The Appleseed staff consists of hardcore “music nuts” who believe that a well-conceived album (read “compact disc,” youngsters) is a creative whole that shouldn’t be sliced and diced into downloadable individual tracks for a three minute entertainment hit and then on to something else. While we pride our CDs as being all killer/no filler, with each track capable of making a stand-alone entertaining and meaningful statement, we don’t believe in “reductio ad absurdum,” boiling a full-length CD down to a single song for the car or computer while consigning the other tracks to “some other time.”

At its best, an album is as much a work of art as a novel or collection of short stories; who reads a single page or story and then puts the book away? Good music is meant to be savored – sometimes as background listening, but at least initially as a new experience that deserves the respect of your concentration. Obviously, we’re not talking about the commercial fodder that is no more than “product” and isn’t aimed any higher than your feet (or crotch). But the CDs released by Appleseed and many other “indie” labels are intended to transport music, and the listener, into a unique realm and to leave a lasting impression.
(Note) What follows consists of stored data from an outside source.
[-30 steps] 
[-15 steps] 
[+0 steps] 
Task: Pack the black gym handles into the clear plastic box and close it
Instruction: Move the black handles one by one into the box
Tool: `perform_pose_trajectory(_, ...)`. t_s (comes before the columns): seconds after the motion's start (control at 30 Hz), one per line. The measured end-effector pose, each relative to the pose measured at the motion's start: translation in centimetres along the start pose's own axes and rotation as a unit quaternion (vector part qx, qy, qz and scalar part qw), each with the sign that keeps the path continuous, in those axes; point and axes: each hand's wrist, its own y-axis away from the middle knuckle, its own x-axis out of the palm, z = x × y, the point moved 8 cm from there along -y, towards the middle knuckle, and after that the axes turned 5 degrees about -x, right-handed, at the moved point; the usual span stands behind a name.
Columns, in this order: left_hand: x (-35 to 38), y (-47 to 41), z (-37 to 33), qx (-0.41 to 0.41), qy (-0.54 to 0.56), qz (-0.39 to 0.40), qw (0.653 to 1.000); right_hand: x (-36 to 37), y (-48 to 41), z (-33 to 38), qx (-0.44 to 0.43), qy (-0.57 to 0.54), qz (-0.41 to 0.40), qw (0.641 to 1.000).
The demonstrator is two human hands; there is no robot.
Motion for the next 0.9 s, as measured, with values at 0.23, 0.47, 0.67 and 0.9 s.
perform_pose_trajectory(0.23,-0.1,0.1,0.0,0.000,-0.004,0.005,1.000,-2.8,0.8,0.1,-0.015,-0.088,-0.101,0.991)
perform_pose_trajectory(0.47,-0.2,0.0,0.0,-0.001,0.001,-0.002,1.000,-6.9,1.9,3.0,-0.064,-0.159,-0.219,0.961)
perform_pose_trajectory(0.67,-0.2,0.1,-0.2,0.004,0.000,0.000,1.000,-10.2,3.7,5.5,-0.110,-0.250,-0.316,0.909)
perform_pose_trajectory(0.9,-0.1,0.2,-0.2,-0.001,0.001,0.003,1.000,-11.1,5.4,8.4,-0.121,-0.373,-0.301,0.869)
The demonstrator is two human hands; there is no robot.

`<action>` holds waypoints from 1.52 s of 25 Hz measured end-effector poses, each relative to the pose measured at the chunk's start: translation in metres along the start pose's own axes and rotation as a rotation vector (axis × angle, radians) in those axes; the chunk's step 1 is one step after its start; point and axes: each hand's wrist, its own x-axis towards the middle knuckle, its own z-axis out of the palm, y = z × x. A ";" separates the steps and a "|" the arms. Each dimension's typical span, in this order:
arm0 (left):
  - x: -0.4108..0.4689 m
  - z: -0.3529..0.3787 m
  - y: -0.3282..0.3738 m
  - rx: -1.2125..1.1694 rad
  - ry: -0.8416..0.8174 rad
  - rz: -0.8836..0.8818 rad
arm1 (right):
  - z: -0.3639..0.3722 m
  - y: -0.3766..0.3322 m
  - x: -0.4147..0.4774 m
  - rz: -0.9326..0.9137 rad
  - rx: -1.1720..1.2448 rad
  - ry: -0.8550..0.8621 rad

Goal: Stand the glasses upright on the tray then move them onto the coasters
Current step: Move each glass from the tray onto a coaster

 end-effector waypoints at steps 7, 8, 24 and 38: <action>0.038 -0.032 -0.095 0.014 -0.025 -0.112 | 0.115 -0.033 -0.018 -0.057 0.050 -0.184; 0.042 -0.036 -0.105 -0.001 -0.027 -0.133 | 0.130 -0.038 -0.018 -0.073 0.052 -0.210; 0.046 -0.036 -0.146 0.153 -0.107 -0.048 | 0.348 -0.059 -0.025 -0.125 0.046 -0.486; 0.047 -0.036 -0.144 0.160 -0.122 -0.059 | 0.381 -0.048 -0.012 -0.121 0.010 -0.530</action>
Some of our best and most popular CDs have been conceptual works, both musically and graphically. Our three tributes to the music of Pete Seeger may be too much for one sitting but provide a broad and comprehensive overview of the great musician’s range as a songwriter and communicator. Spain in My Heart: Songs of the Spanish Civil War (2003) combines an international cast of artists, traditional and original songs about the conflict with historical liner notes and photos to create a vivid picture of the late-1930s conflict. Kim and Reggie Harris, who teach through their music, have created important cultural documents on their CDs of Underground Railroad songs (Steal Away and Get On Board!). The songs on Donovan’s Beat Café were written and recorded to recreate the sensual creative vibe of underground Bohemian/Beat coffeehouses. The effervescent Christine Lavin rounded up twenty songs about food and a couple of dozen recipes by the participating musicians and friends and cooked up One Meat Ball, a unique CD/96-page illustrated cookbooklet– try downloading THAT! Most recently, Give US Your Poor, our charity compilation to combat homelessness, had a thematic unity to its songs, written by everyone from Randy Newman to indigent teenager Nichole Cooper, and a booklet full of infuriating statistics and heartrending photos.

We know we’re fighting progress in our desire to preserve the concept of a CD (album) as a unified entity, but we believe in our artists and the quality of their work, and we believe in our customers and their expectations of musical stimulation. We’ve already yielded to the inevitability of making all of our releases available for individual track or full-album digital download sales on most of the national digital websites, but we’re also watching with horror as the trend toward totally intangible music – R.I.P CDs – is rushing forward. We can’t turn back time, but we hope that lovers of all music of substance won’t let technology rob them of the unique pleasure of experiencing a musician’s complete esthetic statement, aurally and visually, not a soulless, sonically compressed and intangible sound byte.

And, as much as we appreciate you buying or downloading our CDs through our own or other commercial websites, please don’t ignore your local record store, if you’re lucky enough to still have one. About 3,100 record stores around the country have closed in the last five years, and we’re not just talking about the big chains like Tower. Almost half of those shuttered stores were independents, the kind of places that carry a wide selection of music (such as ours), maintain a knowledgeable staff, and generally serve as communal gathering places for music lovers. Doesn’t anyone enjoy a dusty but oh-so-satisfying browse through the bins anymore? Apparently so – this past April 19 was Independent Record Store Day across America, with many stores featuring live bands and other special events to celebrate these waning bastions of hands’-on record-shopping excitement and to assert their continued existence. Save the Album and Save the Indies!